Berlin. (AP/dpa) Politik, Gewerkschaften, Wirtschaft und Wissenschaft wollen gemeinsam für mehr Familienfreundlichkeit sorgen. "Deutschland muss das familienfreundlichste Land Europas werden", sagte Familienministerin Renate Schmidt am Montag nach einem Treffen mit Bundespräsident Horst Köhler, Gewerkschaftern, Unternehmern und Wissenschaftlern ein. Die Ministerin äußerte sich erfreut über Köhlers Unterstützung ihrer Politik.

Köhler hatte in seiner Antrittsrede angekündigt, das Thema Familienpolitik in den Mittelpunkt in seiner Amtszeit zu stellen. An der Unterredung bei Köhler nahmen auch der Präsident des Deutschen Industrie und Handelskammertages, Georg Ludwig Braun, die Verwaltungsratsvorsitzende der Bertelsmann-Stiftung, Liz Mohn, sowie Persönlichkeiten aus Kommunalpolitik und Wissenschaft teil.

Schmidt betonte, Familienpolitik werde zunehmend zu einem Thema der Nation, das von allen wichtigen gesellschaftlichen Kräften getragen werde. Deshalb freue es sie, "dass der Bundespräsident unsere Familienpolitik unterstützt und sich für eine Zukunft mit mehr Kindern in unserem Land engagieren will".

DGB-Chef Michael Sommer sagte im ZDF: "Wir müssen ein Klima schaffen, dass Familienpolitik, Bildung, Vereinbarkeit von Familie und Beruf zum Topthema in diesem Land wird, das ist es leider nicht." Auch die Gewerkschaften müssten ihren Teil dazu beitragen.

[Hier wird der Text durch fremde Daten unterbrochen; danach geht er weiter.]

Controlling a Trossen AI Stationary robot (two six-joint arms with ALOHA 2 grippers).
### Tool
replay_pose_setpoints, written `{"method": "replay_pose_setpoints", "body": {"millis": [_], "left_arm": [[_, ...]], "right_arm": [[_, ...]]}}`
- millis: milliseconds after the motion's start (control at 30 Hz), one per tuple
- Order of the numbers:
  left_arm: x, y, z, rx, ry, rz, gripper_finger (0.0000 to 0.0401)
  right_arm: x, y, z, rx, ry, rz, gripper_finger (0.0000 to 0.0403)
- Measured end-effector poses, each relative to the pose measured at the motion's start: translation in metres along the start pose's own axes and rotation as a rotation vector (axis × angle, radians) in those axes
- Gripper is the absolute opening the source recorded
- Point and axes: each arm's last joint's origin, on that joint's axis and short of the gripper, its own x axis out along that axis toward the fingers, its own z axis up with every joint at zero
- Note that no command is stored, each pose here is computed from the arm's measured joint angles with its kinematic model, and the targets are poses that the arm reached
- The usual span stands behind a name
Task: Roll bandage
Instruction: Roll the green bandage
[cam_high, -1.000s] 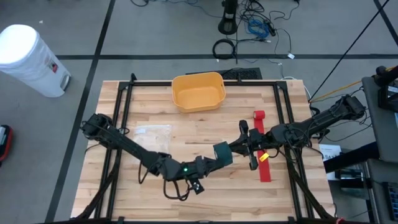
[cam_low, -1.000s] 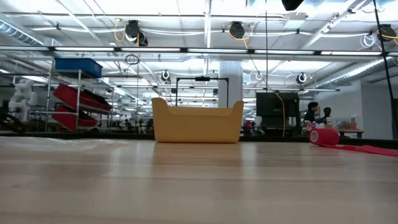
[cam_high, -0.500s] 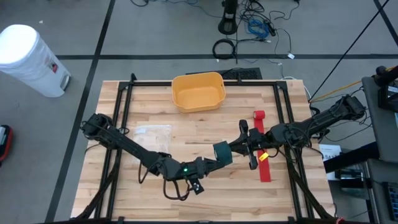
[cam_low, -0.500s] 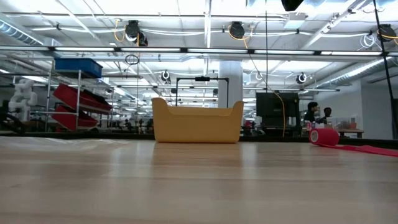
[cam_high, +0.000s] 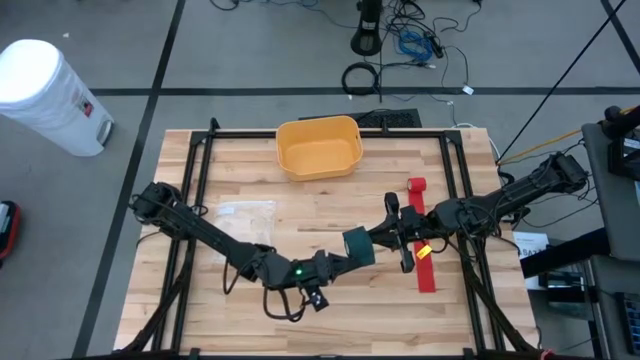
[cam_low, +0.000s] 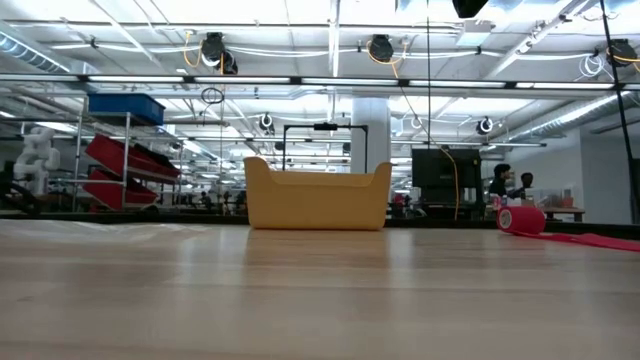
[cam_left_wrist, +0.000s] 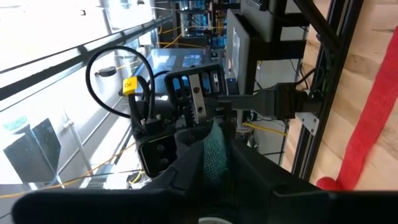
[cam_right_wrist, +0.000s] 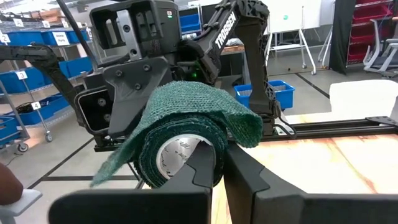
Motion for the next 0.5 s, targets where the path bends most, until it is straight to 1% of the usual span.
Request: {"method": "replay_pose_setpoints", "body": {"millis": [233, 367, 500], "left_arm": [[0.0, 0.0, 0.0, -0.003, 0.001, 0.0, 0.0009], [0.0, 0.001, 0.0, -0.013, 0.001, 0.006, 0.0011], [-0.001, 0.011, -0.001, -0.069, 0.029, 0.098, 0.0008]], "right_arm": [[0.0, 0.0, 0.0, 0.0, 0.0, 0.0, 0.0011], [0.0, 0.0, 0.0, 0.0, 0.0, 0.0, 0.0011], [0.0, 0.0, 0.0, 0.0, 0.002, 0.0, 0.0011]]}}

Bei der Arbeitszeitgestaltung hätten die Gewerkschaften stärker darauf achten müssen, dass die Menschen Kinder zu betreuen haben.

Grünen-Chefin Claudia Roth begrüßte die Initiative von Köhler und sagte ihm Unterstützung dabei zu, mit einem breiten Spektrum von Beteiligten über die Familien- und Kinderpolitik zu sprechen. Sie hoffe, die Aussage von CDU-Chefin Angela Merkel habe nachhaltige Wirkung. Merkel hatte zuvor gefordert, es müsse "ein klares gesellschaftliches Signal geben, dass Frauen, die Familie und Beruf vereinbaren wollen, nicht benachteiligt werden".

Die stellvertretende SPD-Fraktionsvorsitzende, Nicolette Kressl, verwies darauf, dass seit Januar das Tagesbetreuungsausbaugesetz in Kraft getreten sei.

Das bedeute, dass die Gemeinden bis zum Jahr 2010 ein bedarfsgerechtes Angebot an Betreuungsmöglichkeiten erreichen müssten, sagte sie im WMR. Den Vorschlag eines Familienwahlrechts, also, dass Eltern beispielsweise bei einer Bundestagswahl für ihre Kinder mitabstimmen dürfen, wies Kressl zurück.

Im internationalen Vergleich belegt Deutschland bei der Betreuung von Kleinkindern einen der hintersten Plätze. Nach wie vor gehen nur wenige Väter in Elternteilzeit. In den letzten 40 Jahren hat sich die Geburtenrate in Deutschland halbiert.

Unterdessen forderte die bayerische Sozialministerin Christa Stewens (CSU) die bundesweite Einführung eines Behindertengeldes. Die unterschiedlichen Einzelleistungen für behinderte Menschen sollten zu einem bedarfsgerechten Budget zusammengefasst werden, sagte Stewens am Montag in München. Jeder Behinderte könne dann selbst entscheiden, welche Hilfe er in Anspruch nehmen wolle. Die unionsgeführten Länder beraten ihren Angaben zufolge derzeit über einen entsprechenden Gesetzesvorschlag.